En 1978, Ahmed Khan, ciudadano indio de religión musulmana, decide divorciarse de su mujer. Tras el iddat, periodo de tres meses durante el cual la mujer musulmana debe permanecer con su ex marido tras el divorcio, Shah Bano se encontró en la calle y sin medio de subsistencia, ni para ella ni para sus cinco hijos.
Entonces decide invocar el código penal indio y reclamar una pensión alimenticia. Un tribunal ordinario falla a su favor. Sin embargo, Khan apela al Tribunal Supremo alegando que él ya había cumplido con su deber de acuerdo con la Ley Personal Musulmana. En 1985, los jueces dictaminan que la ley penal del país es de rango superior a cualquier ley personal, y por tanto debe aplicarse a todos. La sentencia también pidió la creación de un código civil uniforme que terminara con las diferentes modalidades matrimoniales basadas en la religión y aprobadas en los años treinta y cuarenta del siglo XX.
Los fundamentos jurídicos también cuestionaban la financiación estatal de colegios para ciertas minorías religiosas, que sin embargo no están sometidos a la inspección de la que son objeto las escuelas de la mayoría, que no dispone de establecimientos de enseñanza privativos financiados por el contribuyente.
Un año después, el parlamento del país aprueba la conocida como ley de Mujeres Musulmanas, oficialmente Protection of Rights on Divorce, que excluía a las mujeres musulmanas del recurso al código penal laico en casos de divorcio. Tras los tres meses de iddat, la pensión debía ser pagada por los parientes de la mujer, y en su defecto por el Estado. La legislación fue apoyada por el entonces primer ministro del Partido del Congreso, Rejiv Ghandi. El Congreso siempre se ha presentado como un partido laico, tolerante y socialista. Más de una quinta parte de sus votos proviene de musulmanes.
Se argumentó que la ley protegía los derechos de las minorías al preservar la identidad religiosa y cultural de los musulmanes.
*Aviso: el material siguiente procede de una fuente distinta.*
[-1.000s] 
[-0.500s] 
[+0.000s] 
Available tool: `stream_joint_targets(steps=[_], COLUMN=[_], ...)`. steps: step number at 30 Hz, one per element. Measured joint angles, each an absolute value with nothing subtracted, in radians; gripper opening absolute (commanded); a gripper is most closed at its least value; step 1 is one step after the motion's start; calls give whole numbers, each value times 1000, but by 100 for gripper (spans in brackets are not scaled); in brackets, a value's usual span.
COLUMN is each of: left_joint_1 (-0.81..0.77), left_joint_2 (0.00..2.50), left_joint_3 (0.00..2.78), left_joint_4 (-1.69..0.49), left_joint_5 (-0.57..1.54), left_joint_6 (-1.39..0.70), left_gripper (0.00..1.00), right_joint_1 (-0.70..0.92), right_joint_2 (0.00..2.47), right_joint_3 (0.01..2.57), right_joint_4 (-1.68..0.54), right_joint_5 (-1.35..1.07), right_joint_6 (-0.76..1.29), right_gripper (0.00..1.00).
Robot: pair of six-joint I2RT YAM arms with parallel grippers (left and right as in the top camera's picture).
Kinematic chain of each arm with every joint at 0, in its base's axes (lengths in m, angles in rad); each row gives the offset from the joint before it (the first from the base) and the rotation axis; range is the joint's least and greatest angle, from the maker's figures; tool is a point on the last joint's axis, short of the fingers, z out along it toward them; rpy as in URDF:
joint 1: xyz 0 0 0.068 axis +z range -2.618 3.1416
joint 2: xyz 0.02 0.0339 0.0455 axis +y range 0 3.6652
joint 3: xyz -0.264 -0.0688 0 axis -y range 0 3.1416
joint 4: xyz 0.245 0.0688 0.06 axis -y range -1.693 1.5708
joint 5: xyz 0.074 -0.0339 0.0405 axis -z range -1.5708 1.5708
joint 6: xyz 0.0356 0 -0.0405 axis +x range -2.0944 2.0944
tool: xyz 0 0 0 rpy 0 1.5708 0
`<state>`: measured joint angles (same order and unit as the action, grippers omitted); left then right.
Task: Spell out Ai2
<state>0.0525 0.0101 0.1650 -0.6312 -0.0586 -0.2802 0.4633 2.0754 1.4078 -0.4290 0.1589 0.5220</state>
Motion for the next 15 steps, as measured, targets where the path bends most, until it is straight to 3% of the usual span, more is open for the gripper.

En el debate parlamentario no se tomó en cuenta la opinión de las mujeres musulmanas, aunque sí la de la mayoría de los practicantes de esa religión en la India, que según algunos estudios estaba a favor de la nueva ley. Esto provocó una airada reacción del Bharatiya Janata Party, que pidió el fin del «minoritismo» discriminatorio y la disolución de la Comisión Nacional de las Minorías, un órgano consultivo del ejecutivo indio, y su sustitución por una Comisión de Derechos Humanos.
En 1991, Rejiv Ghandi es asesinado, y un año después un grupo de militantes hindúes ocupa y destruye la mezquita de Babri en la ciudad de Ayodhya. La tradición hindú señala este lugar como el de nacimiento del Dios Rama. Muchos hindúes consideran la construcción de una mezquita en este lugar una ofensa a sus creencias. Estos hechos provocaron una ola de violencia religiosa en el país durante la cual 3.000 personas fueron asesinadas. Las pancartas pidiendo la abolición del Matrimonio Musulmán eran frecuentes entre los manifestantes hindúes. Algunos grupos fundamentalistas musulmanes animan a los jóvenes a casarse con mujeres hindúes, convencerlas de la conveniencia de aplicar la ley musulmana, y luego de tener hijos con ella divorciarse como método para extender el Islam en la India. La violencia interreligiosa no ha amainado en el país. Atentados terroristas, revueltas y asesinatos masivos se producen de forma continua. La segregación residencial entre las dos comunidades se ha acentuado incluso en las grandes ciudades.
En el contexto de un Estado intervencionista que ejerce una especie de caridad institucionalizada, el multiculturalismo indio ha dado como resultado una sociedad multi-teocrática en la que el ciudadano debe definirse, primero como miembro de una comunidad y luego como individuo.
Este es el trágico resultado del multiculturalismo y de los llamados derechos colectivos: el pluralismo intolerante que niega el libre albedrío y mina los fundamentos de la sociedad civil. Poco importa que el parlamento indio siga siendo elegido por sufragio universal, cuando a la hora de diseñar políticas públicas son los dogmas religiosos, no las personas, los que votan. A juzgar por los resultados de estas políticas en India y otros países, no creo que sea exagerado asegurar que hoy en día el comunitarismo en un estado intervencionista –¿alguno no lo es?– es uno de los mayores peligros para la democracia liberal, pues nada hay más incompatible con ella.